Read Midnight Bites Online

Authors: Rachel Caine

Midnight Bites (44 page)

The living room was profoundly silent after that, and Michael's vampire senses—on high alert—heard every click of the clock on the wall, the low hum of electronics, the heartbeats of his friends, the subtle whisper of their breathing.

“Sit,” Rozhkov said again, staring up at Eve.

She did.

Michael shivered from the barely controllable impulse to rush forward. He felt the displacement of air like needles on his skin as Shane stepped off to his left, out of the way, ready to make a move when needed. He felt immersed in his senses in a way he rarely did, an entirely vampiric dimension of the world that
hurt
; it pressed on him in so many intimate ways.

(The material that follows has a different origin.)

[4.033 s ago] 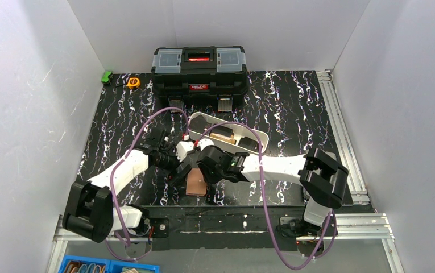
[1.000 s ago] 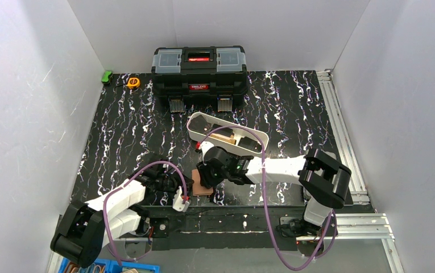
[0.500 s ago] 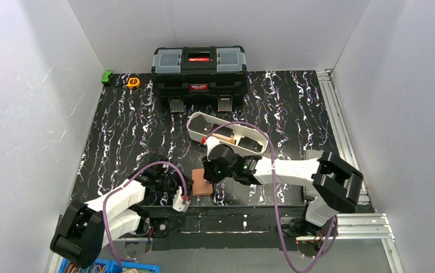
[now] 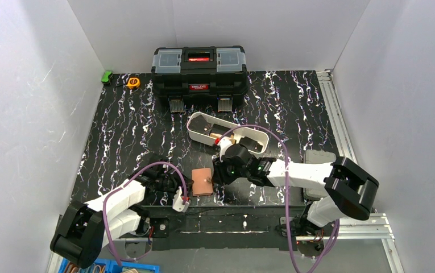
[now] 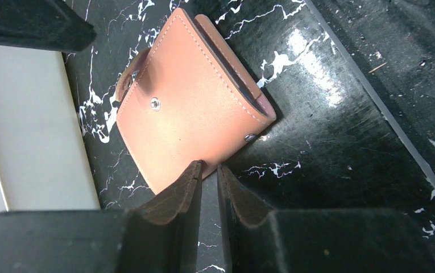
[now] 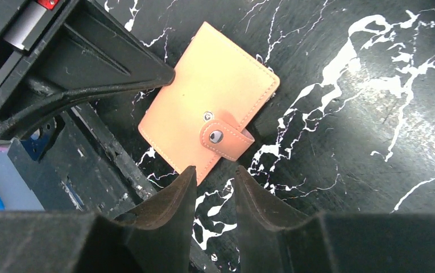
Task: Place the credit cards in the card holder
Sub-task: Close the card holder at the center of the board.
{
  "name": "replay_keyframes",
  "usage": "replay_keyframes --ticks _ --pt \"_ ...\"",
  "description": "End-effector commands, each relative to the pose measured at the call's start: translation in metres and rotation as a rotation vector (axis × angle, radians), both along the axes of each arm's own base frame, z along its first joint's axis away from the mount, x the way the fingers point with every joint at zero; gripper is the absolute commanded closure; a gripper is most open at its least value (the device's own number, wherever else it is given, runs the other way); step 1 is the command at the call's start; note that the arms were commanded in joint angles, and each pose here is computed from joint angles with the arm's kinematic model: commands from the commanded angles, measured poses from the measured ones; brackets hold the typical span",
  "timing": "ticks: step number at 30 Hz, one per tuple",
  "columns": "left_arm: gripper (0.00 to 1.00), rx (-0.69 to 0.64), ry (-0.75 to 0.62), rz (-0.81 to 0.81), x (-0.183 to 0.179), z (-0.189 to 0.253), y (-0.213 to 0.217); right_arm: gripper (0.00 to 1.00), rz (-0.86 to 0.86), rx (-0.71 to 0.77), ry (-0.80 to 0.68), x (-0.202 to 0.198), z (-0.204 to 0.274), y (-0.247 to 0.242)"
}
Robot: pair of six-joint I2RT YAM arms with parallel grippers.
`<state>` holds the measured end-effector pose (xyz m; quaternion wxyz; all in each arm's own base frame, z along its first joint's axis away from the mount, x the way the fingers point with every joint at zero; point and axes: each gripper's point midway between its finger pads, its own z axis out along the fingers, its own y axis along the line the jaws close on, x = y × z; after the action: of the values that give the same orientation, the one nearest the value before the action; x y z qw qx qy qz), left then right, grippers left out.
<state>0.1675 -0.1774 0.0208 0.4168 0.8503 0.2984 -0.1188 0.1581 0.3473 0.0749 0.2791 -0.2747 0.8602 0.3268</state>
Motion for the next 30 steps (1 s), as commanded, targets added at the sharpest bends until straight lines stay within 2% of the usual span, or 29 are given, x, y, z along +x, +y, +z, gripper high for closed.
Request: replay_keyframes --ticks 1,9,13,19,22,30 --pt "0.85 0.015 0.045 -0.010 -0.008 -0.004 0.002 0.62 0.082 0.052 -0.033 -0.004 0.007 0.015" --pt "0.85 0.016 0.045 -0.006 -0.007 -0.004 0.001 0.59 0.103 0.043 -0.044 -0.002 0.005 0.028" --pt "0.86 0.019 0.046 -0.006 -0.008 -0.005 0.002 0.47 0.097 0.023 -0.060 0.001 0.005 0.033" --pt "0.86 0.018 0.044 -0.009 -0.009 -0.006 0.002 0.46 0.085 0.001 -0.059 0.003 0.004 0.036" --pt "0.86 0.017 0.043 -0.010 -0.009 -0.006 0.002 0.51 0.065 -0.026 -0.052 0.006 -0.001 0.035" --pt "0.87 0.017 0.039 -0.012 -0.009 -0.005 0.002 0.74 0.055 -0.041 -0.040 0.008 -0.003 0.036"
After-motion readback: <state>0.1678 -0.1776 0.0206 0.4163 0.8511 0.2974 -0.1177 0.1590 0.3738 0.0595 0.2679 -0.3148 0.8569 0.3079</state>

“You know,” Rozhkov said—not to Eve, but suddenly to Michael, driving it home with a shift of his focus—“you would not feel so
discomforted if you didn't keep the world pushed so far away. You fight what you are, and it makes you weak, Michael. We all know that. All except you, perhaps.” He laughed a little. It sounded sad, but it had the flash of fangs behind it. Rozhkov was disconcertingly contradictory. He shifted back to Eve. He hadn't tried to touch her, which was good; Michael wasn't at all sure he could hold back if that happened. “Your great-grandmother, we were speaking of her. Ulyana. I knew her.”

“You kidnapped a lady and threatened to kill her so you could ramble on about old dead people?” Eve asked. “Get help.”

Rozhkov's faint smile disappeared, and there was something about his face that seemed like all the life had drained out of it—a corpse's face, except for the living fire in his blue eyes. “Careful,” he whispered. “Your blood only takes you so far.”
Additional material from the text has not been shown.